Leu Josef · Nationalrat · 2002-06-11
Leu Josef · Nationalrat · Luzern · Christlichdemokratische Fraktion · 2002-06-11
Wortprotokoll
Wie bereits erwähnt, schlägt die Minderheit Schlüer eine neue Dienstart vor, nämlich den Sicherheitsdienst für die Bewachung gefährdeter Objekte in Zeiten erhöhter Spannungen. Ich erinnere Sie daran, dass hier über ein Konzept abgestimmt wird und somit nicht nur Artikel 65, sondern auch die Artikel 65a, 76 und 99 Absatz 3 Buchstabe b betroffen sind.
Die Mehrheit der vorberatenden Kommission beantragt, diesen Minderheitsantrag abzulehnen. Die "Armee XXI" ist verstärkt für derartige Einsätze auszubilden und vorzubereiten. Die Armee ist aber so wenig wie die frühere Armee diesbezüglich für bestimmte Einsatzarten prädestiniert. Ich bin eigentlich erstaunt, Herr Schlüer, dass ausgerechnet Sie sich gegen das Institut der Durchdiener gewehrt haben. Die Durchdiener sind ein Instrument der ersten Stunde, um in Absprache mit der zivilen Behörde solche Aufgaben innert Stunden wahrnehmen zu können.
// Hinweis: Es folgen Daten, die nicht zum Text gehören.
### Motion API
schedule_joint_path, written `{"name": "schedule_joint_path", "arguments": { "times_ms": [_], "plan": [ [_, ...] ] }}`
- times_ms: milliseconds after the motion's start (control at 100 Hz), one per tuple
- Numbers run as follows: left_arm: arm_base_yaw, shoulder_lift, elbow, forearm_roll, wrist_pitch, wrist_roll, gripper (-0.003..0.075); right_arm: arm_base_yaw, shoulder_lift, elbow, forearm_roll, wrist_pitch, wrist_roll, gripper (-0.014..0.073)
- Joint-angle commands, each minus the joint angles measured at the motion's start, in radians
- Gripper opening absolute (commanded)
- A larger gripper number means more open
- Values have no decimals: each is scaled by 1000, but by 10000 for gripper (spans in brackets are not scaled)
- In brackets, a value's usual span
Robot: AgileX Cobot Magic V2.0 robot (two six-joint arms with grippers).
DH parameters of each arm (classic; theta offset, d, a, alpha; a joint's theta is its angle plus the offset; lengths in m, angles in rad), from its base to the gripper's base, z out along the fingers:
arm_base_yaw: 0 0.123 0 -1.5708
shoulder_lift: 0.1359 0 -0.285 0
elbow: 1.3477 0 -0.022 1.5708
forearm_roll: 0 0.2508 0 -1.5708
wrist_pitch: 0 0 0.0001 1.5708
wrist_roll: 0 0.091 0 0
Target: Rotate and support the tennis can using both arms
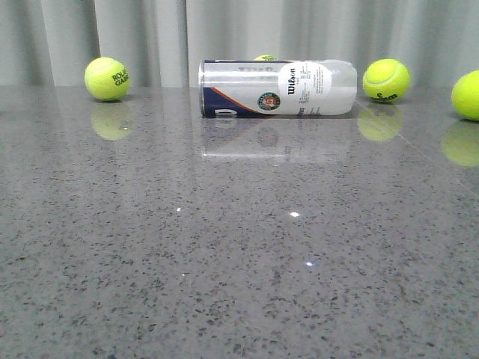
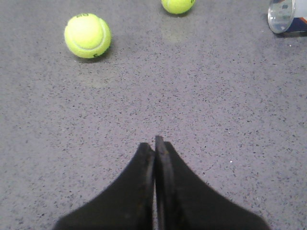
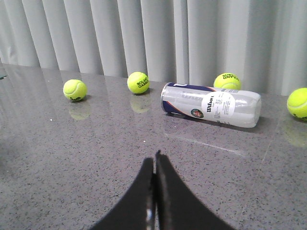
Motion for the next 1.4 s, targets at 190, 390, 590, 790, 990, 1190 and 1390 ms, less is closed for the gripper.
{"name": "schedule_joint_path", "arguments": {
  "times_ms": [190,390,590,790,990,1190,1390],
  "plan": [
    [0,283,-211,-267,-55,125,369,-1,9,-23,-2,-75,-7,-60],
    [0,485,-373,-487,9,194,511,-1,9,-23,-2,-75,-7,-60],
    [0,703,-525,-845,148,465,535,-1,9,-23,-2,-75,-7,-60],
    [0,881,-652,-1094,242,594,540,-1,9,-23,-2,-75,-7,-60],
    [-55,1029,-785,-1135,262,595,539,-1,9,-23,-2,-75,-7,-60],
    [-118,1148,-903,-1160,242,595,539,-1,9,-23,-2,-75,-7,-60],
    [-155,1227,-973,-1199,235,595,539,-1,9,-23,-2,-75,-7,-60]
  ]
}}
Sie haben sich gerade gegen dieses Institut gewehrt. Wir müssen darauf achten, dass wir hier nicht einen Staat im Staate bilden. Wenn die Armee über einen speziellen Rechtszustand in den Einsatz kommt, muss das über den Assistenz- oder den Aktivdienst mit der zivilen Autorität vernetzt werden.
Die Begründung, Demokratie und Politik könnten auch zu langsam sein, kann brandgefährlich werden. Ohne die Gesuche der Kantone kann die Armee nicht plötzlich erklären, dass die Lage einen scharfen Einsatz empfiehlt. Die Mehrheit warnt davor, jetzt eine neue Kategorie einzuführen, bei der nicht ganz klar ist, wer eigentlich die politische Verantwortung trägt. Damit ist ganz klar auch die Frage der Rechts- und Verfassungsverträglichkeit zu stellen. Die Mehrheit ist also der Auffassung, dass die Bedürfnisse der Minderheit bereits abgedeckt sind und dass die Einführung einer Zwischenstufe des Sicherheitsdienstes deshalb nicht nötig ist.
Die Mehrheit der Kommission beantragt - mit 15 zu 4 Stimmen bei 1 Enthaltung -, den Minderheitsantrag Schlüer abzulehnen.